### TASK OBJECTIVE
Line by line, reproduce exactly the beginning of the listing below, ending with the line that contains "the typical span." and adding nothing.

### SUPPLIED RECORDS
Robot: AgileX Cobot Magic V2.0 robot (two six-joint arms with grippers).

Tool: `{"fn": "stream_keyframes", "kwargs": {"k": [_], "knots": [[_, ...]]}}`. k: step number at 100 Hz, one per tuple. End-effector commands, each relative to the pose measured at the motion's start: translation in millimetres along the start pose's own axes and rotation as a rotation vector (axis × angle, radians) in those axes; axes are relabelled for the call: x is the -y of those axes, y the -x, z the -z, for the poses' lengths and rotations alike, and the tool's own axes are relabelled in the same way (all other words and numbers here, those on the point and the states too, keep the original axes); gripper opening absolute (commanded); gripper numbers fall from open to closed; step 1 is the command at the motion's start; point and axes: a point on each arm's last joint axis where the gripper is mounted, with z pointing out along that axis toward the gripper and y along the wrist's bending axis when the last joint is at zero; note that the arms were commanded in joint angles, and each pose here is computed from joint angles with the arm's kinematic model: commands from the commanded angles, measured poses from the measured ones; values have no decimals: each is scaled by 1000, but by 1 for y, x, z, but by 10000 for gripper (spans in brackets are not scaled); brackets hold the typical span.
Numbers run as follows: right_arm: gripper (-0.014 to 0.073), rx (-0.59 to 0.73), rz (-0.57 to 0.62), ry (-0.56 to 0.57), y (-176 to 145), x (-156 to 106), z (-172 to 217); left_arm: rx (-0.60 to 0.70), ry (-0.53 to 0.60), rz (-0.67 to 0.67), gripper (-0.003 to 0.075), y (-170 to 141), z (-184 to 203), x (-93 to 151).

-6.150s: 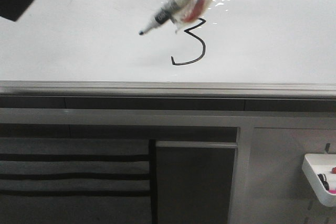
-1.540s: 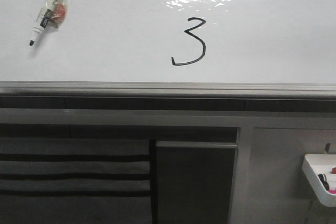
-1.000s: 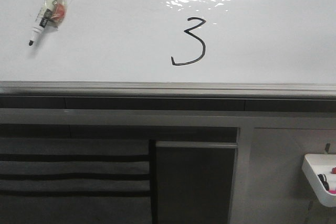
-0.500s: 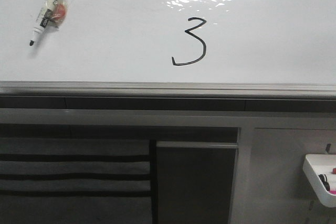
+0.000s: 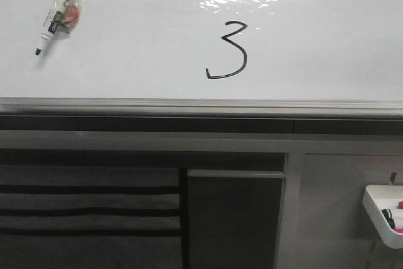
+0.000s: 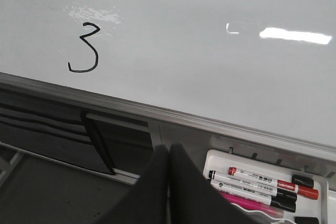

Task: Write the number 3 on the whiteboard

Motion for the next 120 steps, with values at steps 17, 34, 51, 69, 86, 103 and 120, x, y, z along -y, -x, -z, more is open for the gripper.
{"fn": "stream_keyframes", "kwargs": {"k": [17,34,51,69,86,103,120], "knots": [[-74,100,12,-6,14,1,4,114,-4,7,-18,9,3,0],[-74,100,12,-6,14,1,4,114,-4,7,-18,9,3,0],[-74,100,12,-6,14,1,4,114,-4,7,-18,9,3,0],[-74,195,-19,-37,0,4,16,114,-4,7,-18,9,3,0],[-74,451,-82,-143,-44,10,19,114,-4,7,-18,9,3,0],[-74,577,-120,-231,-100,13,-1,114,-4,7,-18,9,3,0],[-74,593,-131,-251,-138,17,-30,114,-4,7,-18,9,3,0]]}}
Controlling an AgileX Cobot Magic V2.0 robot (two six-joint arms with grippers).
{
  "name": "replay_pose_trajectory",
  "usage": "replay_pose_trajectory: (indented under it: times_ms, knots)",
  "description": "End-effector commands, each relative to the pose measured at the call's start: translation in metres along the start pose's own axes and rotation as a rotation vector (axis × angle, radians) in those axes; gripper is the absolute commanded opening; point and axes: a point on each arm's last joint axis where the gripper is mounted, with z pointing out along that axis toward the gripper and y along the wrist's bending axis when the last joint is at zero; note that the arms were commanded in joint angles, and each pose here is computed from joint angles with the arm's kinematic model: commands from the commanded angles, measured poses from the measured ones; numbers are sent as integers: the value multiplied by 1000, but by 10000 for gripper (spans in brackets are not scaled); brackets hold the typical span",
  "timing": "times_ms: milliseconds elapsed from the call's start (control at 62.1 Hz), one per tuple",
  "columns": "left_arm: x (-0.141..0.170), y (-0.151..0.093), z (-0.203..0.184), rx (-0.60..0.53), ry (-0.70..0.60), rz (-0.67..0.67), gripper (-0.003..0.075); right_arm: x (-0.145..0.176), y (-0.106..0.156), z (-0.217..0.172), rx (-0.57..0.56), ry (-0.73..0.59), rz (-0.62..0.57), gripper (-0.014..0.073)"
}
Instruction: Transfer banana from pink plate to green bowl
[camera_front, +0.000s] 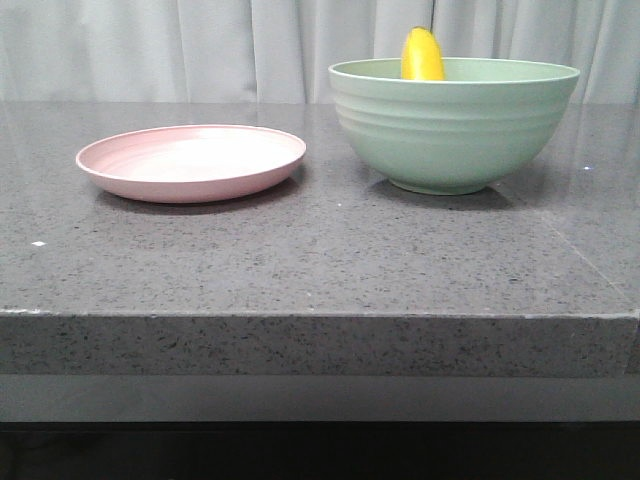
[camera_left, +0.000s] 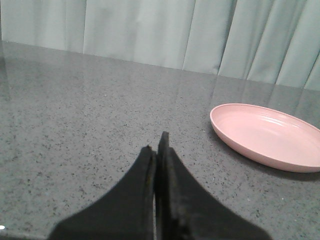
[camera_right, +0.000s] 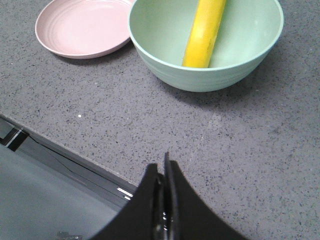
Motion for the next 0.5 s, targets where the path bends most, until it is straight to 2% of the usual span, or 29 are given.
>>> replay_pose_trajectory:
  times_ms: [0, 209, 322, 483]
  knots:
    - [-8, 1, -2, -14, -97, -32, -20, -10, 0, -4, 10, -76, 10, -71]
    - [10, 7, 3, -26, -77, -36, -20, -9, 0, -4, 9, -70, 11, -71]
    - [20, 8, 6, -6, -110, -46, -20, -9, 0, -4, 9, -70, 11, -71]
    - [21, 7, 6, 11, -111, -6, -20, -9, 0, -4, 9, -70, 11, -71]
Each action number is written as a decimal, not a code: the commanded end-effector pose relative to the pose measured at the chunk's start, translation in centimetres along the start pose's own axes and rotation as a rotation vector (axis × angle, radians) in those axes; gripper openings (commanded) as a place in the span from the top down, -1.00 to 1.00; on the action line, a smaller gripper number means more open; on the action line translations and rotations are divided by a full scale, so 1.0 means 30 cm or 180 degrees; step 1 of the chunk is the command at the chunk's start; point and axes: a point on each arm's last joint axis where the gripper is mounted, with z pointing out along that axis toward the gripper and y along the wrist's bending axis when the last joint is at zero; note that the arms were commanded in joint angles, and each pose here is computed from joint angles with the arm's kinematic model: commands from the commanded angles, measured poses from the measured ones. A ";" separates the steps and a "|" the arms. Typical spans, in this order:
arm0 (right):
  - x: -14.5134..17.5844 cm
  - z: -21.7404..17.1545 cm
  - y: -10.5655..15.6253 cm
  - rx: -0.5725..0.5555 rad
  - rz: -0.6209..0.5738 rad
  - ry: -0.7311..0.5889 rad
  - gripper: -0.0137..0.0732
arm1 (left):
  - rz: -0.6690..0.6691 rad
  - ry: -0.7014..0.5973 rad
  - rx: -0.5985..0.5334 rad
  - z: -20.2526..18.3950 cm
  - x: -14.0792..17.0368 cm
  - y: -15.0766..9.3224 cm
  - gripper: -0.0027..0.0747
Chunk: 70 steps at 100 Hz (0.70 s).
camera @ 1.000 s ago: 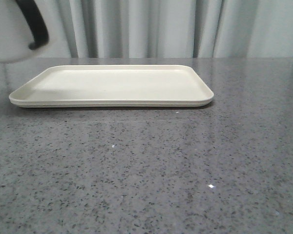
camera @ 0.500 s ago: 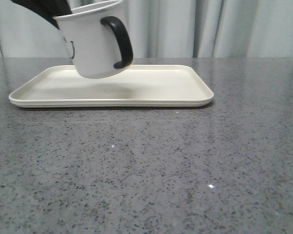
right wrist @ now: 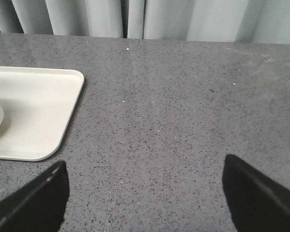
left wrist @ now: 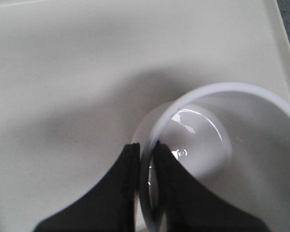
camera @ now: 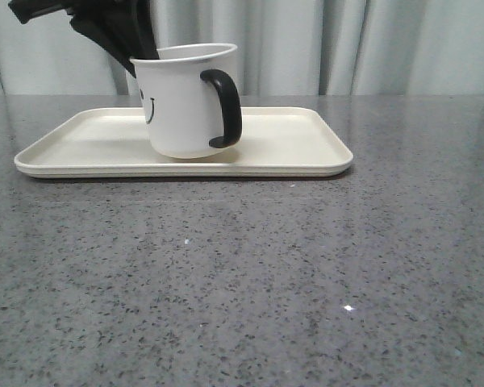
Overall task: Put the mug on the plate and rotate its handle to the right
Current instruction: 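Lower the mug onto the tray with the left gripper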
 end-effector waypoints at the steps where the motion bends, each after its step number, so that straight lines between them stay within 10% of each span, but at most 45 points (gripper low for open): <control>1: -0.053 -0.011 0.000 0.0013 -0.0001 -0.0321 -0.78 | 0.0007 -0.0367 0.0145 -0.096 -0.030 -0.037 0.98; 70: -0.055 -0.011 0.000 0.0013 -0.0001 -0.0351 -0.78 | 0.0082 -0.0397 -0.0009 -0.093 -0.034 -0.022 0.98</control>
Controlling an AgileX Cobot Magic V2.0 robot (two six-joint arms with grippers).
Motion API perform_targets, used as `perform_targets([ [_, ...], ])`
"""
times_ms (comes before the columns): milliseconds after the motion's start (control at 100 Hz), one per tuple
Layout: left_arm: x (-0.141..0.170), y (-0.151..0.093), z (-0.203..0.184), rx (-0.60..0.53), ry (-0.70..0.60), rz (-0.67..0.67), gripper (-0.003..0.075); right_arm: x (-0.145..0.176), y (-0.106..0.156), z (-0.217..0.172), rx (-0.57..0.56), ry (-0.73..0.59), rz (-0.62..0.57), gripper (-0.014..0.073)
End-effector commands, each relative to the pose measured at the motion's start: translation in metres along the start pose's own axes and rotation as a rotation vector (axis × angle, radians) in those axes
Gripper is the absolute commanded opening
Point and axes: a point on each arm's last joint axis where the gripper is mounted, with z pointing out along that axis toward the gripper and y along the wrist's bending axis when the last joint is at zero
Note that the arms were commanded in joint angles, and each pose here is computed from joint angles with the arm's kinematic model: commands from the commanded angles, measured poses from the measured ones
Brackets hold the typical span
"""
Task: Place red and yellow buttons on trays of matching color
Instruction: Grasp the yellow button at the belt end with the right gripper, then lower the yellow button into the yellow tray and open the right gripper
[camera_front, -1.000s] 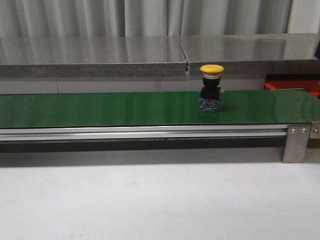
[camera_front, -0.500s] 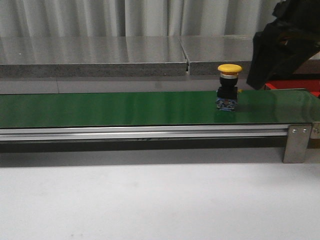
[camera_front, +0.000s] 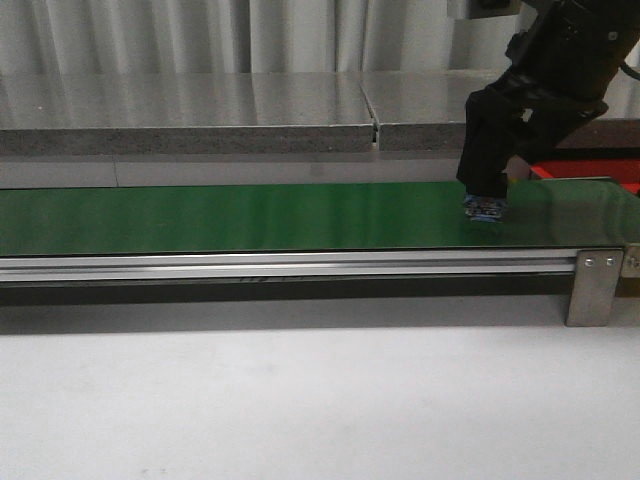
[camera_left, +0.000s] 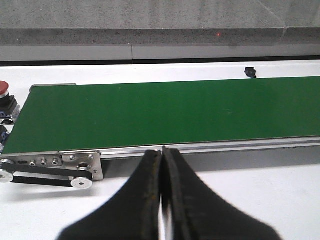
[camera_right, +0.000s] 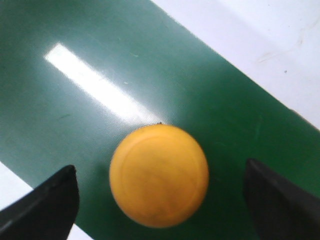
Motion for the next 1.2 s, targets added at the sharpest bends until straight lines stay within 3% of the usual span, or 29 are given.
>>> perform_targets([
  [0, -0.013, 0.0, -0.002, 0.0, -0.081, -0.011, -0.0019, -0.015, -0.002, -0.022, 0.045, -0.11, -0.008, 0.0636],
  [100, -0.013, 0.0, -0.002, 0.0, -0.081, -0.011, -0.0019, -0.015, -0.003, -0.02, 0.047, -0.11, -0.007, 0.0547],
  [290, -0.013, 0.0, -0.002, 0.0, -0.081, -0.011, -0.0019, -0.01, -0.002, -0.017, 0.026, -0.066, -0.013, 0.0174],
  [370, -0.013, 0.0, -0.002, 0.0, -0.081, -0.011, -0.0019, -0.009, -0.002, -0.018, 0.025, -0.051, -0.02, 0.0082],
  [680, -0.013, 0.0, -0.002, 0.0, -0.081, -0.011, -0.0019, -0.009, -0.007, -0.065, 0.081, -0.117, 0.027, 0.0069],
  [900, -0.013, 0.0, -0.002, 0.0, -0.081, -0.011, -0.0019, 0.022, -0.043, -0.121, 0.166, -0.126, 0.285, 0.0069],
  [1190, -0.013, 0.0, -0.002, 0.0, -0.081, -0.011, -0.0019, 0.084, -0.108, -0.178, 0.383, -0.169, 0.624, 0.0069],
])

### EXERCISE RESPONSE
Robot: AgileX Cobot Magic V2.0 robot (two six-joint arms with grippers).

Tool: `{"fn": "stream_keyframes", "kwargs": {"k": [_], "knots": [[_, ...]]}}`. k: step number at 100 Hz, one per tuple. End-effector commands, each relative to the pose measured at the motion's start: translation in millimetres along the start pose's own axes and rotation as a rotation vector (axis × angle, radians) in those axes; axes are relabelled for the call: x is the -y of those axes, y the -x, z the -z, for the poses' lengths and rotations alike, and the tool's own axes are relabelled in the same way (all other words and numbers here, those on the point and the states too, keep the original axes); gripper opening absolute (commanded); gripper numbers fall from open to closed; step 1 is the command at the motion's start; point and axes: a point on each arm's last joint axis where the gripper is mounted, with z pointing out along that axis toward the gripper and y along the wrist's bending axis when the last joint is at zero; note that the arms were commanded in joint angles, and each pose here is computed from joint angles with the arm's kinematic model: commands from the commanded angles, measured poses from the measured ones; values have no decimals: each is scaled by 1000, but by 1 for y, x, z, but by 10000 for gripper (spans in brackets are not scaled); brackets hold the typical span.

The answer has been given in its entirety.